Material provided:
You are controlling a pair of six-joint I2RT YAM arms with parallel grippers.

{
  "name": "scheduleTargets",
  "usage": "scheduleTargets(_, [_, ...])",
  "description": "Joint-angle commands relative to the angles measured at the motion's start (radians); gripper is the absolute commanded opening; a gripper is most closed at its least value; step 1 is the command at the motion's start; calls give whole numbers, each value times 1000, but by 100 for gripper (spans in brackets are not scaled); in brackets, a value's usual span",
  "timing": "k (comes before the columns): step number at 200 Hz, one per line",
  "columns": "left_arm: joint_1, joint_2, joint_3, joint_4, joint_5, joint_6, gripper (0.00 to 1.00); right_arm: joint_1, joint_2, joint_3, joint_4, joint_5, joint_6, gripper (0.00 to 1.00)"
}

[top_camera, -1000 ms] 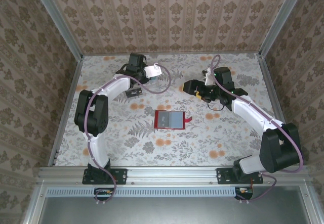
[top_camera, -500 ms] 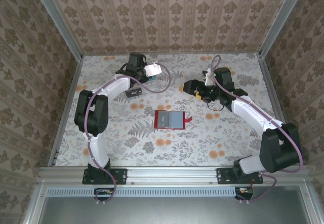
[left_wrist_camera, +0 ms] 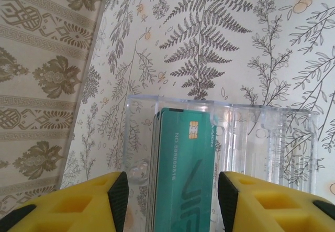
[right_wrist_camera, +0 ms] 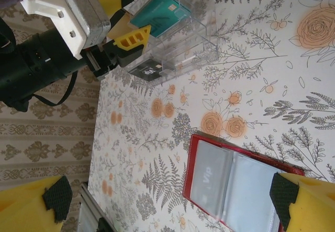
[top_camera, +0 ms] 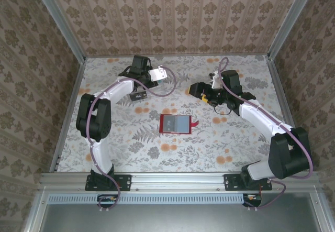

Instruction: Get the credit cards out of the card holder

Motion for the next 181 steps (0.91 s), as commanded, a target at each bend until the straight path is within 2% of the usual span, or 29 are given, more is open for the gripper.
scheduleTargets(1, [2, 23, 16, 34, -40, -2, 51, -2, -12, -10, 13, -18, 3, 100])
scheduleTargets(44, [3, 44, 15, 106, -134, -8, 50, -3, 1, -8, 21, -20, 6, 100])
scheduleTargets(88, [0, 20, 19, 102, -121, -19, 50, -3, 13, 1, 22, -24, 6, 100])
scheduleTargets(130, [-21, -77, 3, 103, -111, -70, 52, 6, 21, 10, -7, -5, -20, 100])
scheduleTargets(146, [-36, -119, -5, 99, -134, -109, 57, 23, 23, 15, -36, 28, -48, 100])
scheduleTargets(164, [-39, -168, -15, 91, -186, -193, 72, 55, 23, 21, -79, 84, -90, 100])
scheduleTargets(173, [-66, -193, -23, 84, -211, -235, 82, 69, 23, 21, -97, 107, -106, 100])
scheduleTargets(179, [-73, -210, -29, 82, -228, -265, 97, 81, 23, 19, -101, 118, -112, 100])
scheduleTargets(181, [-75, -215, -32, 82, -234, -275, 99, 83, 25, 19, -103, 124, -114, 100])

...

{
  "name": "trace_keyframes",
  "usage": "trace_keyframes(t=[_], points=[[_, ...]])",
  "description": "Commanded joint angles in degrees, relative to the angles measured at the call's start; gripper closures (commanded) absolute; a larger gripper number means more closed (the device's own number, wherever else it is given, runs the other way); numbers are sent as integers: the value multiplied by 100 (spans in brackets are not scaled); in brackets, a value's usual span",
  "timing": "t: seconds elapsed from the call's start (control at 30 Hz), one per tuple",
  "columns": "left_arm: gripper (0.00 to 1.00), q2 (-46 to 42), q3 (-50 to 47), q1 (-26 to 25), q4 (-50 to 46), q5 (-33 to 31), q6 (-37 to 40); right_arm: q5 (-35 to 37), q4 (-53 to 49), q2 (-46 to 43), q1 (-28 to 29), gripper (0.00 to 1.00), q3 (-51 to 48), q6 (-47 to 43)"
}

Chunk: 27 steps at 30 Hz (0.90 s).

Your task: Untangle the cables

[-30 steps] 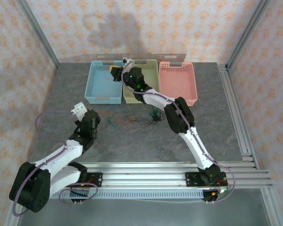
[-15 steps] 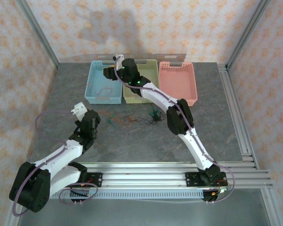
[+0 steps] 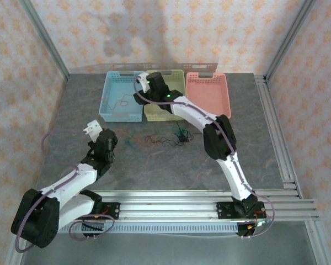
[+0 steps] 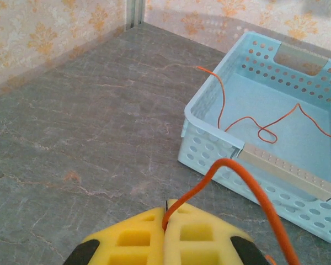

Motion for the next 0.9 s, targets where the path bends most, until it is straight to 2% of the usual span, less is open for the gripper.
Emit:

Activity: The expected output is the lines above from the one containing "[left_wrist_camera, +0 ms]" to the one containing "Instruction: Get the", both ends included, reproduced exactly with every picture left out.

Written reply:
[left_wrist_camera, +0 ms] 
[right_wrist_camera, +0 ms] 
[top_camera, +0 ms] 

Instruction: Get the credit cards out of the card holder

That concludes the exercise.